* **HOW TO COMPLETE THIS TASK**:
The required answer is every line of the data containing the word "that".

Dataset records
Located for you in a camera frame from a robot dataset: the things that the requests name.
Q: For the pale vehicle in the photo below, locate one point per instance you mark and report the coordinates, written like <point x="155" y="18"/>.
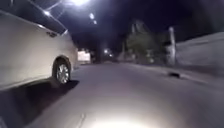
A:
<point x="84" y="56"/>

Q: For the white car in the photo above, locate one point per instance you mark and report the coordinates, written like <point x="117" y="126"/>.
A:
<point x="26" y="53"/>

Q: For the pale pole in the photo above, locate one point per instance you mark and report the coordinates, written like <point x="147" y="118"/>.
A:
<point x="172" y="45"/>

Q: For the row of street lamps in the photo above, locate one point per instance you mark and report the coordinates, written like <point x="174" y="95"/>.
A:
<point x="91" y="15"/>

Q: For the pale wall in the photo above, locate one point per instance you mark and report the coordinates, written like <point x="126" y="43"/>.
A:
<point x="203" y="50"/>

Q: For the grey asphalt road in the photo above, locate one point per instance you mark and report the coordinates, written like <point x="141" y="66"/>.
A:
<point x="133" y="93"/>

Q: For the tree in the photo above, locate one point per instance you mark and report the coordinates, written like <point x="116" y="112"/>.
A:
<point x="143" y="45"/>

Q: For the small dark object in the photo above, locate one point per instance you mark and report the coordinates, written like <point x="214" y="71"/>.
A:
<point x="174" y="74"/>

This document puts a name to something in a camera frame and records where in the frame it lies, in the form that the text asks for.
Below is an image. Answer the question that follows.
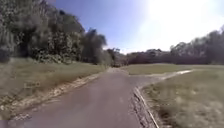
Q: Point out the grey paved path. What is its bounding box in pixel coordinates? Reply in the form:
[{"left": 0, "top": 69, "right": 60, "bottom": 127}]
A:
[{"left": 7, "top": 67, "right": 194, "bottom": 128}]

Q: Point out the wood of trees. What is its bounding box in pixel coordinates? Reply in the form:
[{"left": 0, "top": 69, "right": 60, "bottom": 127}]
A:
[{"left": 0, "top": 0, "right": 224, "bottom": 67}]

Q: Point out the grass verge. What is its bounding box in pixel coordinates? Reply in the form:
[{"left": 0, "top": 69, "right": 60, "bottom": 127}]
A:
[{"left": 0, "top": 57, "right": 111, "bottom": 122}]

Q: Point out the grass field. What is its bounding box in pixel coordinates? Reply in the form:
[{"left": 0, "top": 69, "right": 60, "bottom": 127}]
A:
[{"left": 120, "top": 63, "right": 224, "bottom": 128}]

* **EXERCISE SOLUTION**:
Located for you in a camera frame from a robot dataset: the things that the requests name.
This document puts a name to something in a camera frame and records where in the frame it lies, in the form that the text asks for.
Below is an image. Answer the question that follows.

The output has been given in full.